The job is to find each line in the entries holding the string "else" and copy that line.

(Data excerpts)
=== Begin Enclosure ===

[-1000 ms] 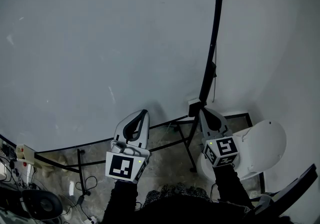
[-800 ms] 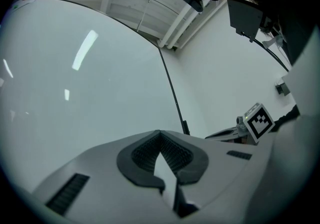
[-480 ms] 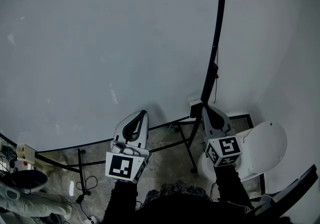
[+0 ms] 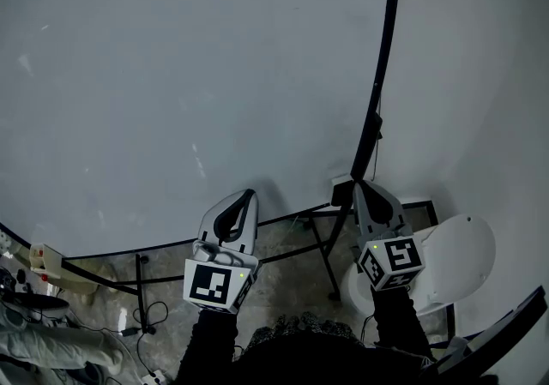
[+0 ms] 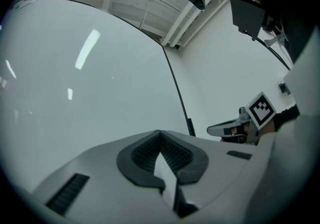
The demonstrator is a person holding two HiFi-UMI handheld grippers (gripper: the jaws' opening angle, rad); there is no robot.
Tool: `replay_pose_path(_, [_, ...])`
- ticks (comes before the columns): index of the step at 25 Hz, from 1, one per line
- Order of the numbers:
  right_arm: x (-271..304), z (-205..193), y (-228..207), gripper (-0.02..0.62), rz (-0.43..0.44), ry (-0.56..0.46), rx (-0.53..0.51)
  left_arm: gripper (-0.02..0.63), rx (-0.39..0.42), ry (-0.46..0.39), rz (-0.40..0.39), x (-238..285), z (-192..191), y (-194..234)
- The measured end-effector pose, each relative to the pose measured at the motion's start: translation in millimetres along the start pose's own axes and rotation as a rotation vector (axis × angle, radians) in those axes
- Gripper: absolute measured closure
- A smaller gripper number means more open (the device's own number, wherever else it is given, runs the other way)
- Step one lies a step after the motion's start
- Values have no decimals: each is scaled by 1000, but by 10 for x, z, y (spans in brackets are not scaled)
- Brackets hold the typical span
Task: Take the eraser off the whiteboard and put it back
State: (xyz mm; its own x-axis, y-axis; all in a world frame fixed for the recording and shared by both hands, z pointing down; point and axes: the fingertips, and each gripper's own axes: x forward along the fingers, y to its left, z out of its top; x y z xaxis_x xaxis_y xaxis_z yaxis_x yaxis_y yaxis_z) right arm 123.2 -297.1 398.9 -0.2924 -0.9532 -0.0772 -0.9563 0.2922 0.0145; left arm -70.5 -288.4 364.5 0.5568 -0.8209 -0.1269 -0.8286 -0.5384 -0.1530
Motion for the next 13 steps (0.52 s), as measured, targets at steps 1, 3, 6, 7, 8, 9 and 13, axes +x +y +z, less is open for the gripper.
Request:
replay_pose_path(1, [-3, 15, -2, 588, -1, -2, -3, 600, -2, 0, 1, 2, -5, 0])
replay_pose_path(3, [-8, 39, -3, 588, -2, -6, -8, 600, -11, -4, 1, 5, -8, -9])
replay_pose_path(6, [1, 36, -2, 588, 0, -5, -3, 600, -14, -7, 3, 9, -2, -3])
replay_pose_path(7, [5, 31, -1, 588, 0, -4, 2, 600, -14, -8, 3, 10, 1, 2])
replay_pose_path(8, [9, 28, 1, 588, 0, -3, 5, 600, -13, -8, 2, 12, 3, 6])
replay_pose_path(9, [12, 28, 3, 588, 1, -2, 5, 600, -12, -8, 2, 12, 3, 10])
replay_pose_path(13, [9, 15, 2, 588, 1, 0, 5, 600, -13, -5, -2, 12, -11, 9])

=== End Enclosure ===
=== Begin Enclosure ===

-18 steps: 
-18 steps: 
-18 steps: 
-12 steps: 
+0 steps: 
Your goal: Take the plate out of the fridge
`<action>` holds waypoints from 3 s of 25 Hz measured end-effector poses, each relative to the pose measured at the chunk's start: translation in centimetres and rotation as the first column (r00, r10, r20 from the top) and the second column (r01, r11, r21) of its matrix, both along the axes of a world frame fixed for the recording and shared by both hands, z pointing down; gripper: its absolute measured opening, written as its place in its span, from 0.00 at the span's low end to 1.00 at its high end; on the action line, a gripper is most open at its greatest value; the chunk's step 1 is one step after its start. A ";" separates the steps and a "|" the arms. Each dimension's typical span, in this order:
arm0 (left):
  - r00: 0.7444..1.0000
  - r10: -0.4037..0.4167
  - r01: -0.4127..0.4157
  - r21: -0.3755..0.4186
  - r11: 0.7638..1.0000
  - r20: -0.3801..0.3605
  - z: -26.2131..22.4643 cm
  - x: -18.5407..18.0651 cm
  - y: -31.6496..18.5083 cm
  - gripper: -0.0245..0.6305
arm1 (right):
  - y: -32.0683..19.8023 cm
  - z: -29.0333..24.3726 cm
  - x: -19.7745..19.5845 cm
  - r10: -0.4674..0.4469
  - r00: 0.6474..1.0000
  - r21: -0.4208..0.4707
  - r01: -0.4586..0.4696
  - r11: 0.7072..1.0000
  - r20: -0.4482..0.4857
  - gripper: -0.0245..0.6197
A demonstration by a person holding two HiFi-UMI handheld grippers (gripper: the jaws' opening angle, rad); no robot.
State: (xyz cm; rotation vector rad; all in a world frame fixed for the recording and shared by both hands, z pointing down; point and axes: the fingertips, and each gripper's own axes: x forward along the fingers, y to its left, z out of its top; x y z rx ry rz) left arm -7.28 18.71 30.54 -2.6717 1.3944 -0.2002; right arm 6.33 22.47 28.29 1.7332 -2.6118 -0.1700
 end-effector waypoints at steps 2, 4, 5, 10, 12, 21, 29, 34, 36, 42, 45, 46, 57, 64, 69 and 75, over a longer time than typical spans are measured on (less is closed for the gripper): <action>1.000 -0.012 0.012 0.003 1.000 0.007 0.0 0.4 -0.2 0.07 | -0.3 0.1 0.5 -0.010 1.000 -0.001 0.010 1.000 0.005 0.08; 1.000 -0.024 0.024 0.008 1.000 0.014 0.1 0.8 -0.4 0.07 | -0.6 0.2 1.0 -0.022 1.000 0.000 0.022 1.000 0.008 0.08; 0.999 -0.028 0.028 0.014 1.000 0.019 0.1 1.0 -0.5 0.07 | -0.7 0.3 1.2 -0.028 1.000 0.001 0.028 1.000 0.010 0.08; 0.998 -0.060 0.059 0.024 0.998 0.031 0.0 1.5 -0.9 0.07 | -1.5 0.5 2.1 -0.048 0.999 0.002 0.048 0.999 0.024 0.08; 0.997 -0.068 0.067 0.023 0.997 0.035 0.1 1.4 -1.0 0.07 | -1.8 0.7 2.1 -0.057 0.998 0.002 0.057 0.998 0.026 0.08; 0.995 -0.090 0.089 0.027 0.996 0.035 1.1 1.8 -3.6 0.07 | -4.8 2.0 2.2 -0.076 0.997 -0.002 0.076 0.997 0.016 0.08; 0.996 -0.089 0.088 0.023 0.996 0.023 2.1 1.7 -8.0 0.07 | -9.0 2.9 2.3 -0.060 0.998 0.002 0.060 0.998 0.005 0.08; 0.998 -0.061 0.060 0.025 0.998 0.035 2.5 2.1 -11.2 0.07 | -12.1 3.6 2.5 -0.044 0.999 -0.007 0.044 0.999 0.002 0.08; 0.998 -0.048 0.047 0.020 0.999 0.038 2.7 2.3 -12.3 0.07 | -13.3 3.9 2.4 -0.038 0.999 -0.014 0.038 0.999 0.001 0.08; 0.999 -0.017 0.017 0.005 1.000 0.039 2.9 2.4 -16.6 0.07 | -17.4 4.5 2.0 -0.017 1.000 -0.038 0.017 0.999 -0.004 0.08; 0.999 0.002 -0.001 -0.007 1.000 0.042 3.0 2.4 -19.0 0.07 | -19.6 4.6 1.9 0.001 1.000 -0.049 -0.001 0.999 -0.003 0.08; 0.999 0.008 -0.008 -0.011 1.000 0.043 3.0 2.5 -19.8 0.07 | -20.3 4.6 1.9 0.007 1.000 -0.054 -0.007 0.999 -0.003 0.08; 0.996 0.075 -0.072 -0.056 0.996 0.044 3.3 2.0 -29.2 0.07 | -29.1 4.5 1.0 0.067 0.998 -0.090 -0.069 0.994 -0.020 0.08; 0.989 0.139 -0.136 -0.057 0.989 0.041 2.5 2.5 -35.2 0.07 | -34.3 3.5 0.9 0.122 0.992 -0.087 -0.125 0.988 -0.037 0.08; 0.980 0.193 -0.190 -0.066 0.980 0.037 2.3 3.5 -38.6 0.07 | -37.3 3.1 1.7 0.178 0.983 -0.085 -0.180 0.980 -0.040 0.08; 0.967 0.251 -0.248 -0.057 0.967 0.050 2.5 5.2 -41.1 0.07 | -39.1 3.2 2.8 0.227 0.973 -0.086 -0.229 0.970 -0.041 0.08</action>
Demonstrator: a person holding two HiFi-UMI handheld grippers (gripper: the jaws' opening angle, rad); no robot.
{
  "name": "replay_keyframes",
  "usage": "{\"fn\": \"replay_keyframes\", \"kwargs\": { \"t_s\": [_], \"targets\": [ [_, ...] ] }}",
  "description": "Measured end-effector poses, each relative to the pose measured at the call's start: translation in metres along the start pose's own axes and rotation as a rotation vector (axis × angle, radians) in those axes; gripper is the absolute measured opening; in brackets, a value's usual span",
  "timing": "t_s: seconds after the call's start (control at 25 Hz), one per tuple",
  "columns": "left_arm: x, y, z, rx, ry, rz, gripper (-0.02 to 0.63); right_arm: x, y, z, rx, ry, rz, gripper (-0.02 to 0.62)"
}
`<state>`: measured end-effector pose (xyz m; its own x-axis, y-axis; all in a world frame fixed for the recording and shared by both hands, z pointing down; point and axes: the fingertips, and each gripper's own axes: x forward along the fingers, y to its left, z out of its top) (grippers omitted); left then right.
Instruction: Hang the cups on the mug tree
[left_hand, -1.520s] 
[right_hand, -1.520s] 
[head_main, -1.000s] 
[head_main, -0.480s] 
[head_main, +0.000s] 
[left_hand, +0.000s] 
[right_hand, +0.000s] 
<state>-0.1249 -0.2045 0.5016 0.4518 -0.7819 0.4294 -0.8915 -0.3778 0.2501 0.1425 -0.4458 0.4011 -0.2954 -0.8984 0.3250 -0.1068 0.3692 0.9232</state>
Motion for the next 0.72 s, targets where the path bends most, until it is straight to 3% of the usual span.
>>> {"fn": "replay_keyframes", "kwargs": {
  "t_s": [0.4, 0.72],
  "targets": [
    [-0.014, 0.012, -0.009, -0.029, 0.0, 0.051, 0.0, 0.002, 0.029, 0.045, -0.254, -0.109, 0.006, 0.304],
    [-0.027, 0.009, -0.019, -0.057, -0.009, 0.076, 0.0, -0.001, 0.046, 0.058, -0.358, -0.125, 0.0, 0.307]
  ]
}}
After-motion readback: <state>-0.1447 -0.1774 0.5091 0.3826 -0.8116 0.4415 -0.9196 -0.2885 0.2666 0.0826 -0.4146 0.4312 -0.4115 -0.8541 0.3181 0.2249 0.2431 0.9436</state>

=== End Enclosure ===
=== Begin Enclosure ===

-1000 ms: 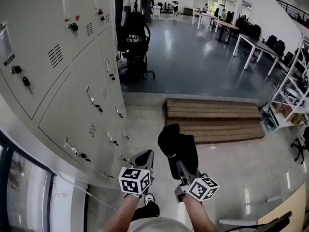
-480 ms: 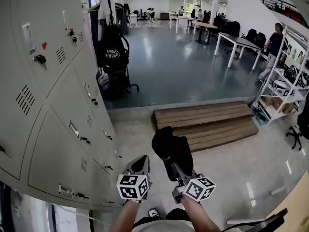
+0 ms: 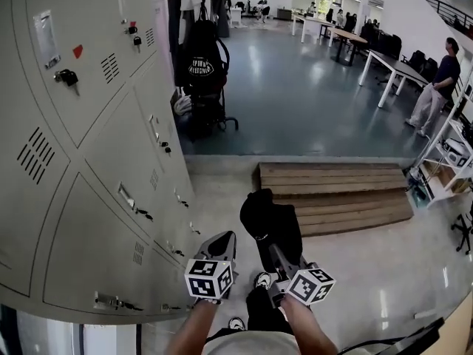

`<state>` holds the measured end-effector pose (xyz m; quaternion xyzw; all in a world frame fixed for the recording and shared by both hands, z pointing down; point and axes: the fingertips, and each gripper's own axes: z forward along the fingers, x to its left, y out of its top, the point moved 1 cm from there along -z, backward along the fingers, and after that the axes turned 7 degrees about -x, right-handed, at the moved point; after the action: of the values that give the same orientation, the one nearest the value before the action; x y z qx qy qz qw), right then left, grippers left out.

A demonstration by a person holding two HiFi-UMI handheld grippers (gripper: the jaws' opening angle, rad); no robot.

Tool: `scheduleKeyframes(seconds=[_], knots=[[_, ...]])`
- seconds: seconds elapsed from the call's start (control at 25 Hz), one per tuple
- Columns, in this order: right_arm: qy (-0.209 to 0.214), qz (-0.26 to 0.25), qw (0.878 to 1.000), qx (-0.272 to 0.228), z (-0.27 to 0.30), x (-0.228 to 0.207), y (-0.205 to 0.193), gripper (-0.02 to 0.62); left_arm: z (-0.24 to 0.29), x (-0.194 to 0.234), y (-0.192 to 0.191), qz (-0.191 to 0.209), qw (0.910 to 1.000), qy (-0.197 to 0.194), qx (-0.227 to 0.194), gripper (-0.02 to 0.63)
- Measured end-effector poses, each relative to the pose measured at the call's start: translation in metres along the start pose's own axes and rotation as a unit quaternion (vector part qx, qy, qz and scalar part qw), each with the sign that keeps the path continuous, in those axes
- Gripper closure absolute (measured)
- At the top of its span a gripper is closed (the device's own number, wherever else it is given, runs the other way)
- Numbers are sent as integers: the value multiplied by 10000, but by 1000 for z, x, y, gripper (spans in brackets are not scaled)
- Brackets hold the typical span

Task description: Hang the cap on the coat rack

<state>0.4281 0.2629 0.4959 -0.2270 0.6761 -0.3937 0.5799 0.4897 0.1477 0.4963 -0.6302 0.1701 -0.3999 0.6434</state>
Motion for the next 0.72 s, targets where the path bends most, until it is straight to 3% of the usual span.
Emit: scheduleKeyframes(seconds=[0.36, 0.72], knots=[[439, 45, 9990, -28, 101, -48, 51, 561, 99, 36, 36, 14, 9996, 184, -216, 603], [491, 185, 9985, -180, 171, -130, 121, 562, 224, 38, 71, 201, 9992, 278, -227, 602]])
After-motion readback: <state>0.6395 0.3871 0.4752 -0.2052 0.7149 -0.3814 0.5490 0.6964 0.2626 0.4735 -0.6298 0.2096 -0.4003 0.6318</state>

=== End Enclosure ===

Exercise output ->
- A smaller gripper number means more open (the device's own number, wherever else it is given, runs the other way)
- At the top of its span a gripper is closed (the device's own number, wherever else it is given, runs the other way)

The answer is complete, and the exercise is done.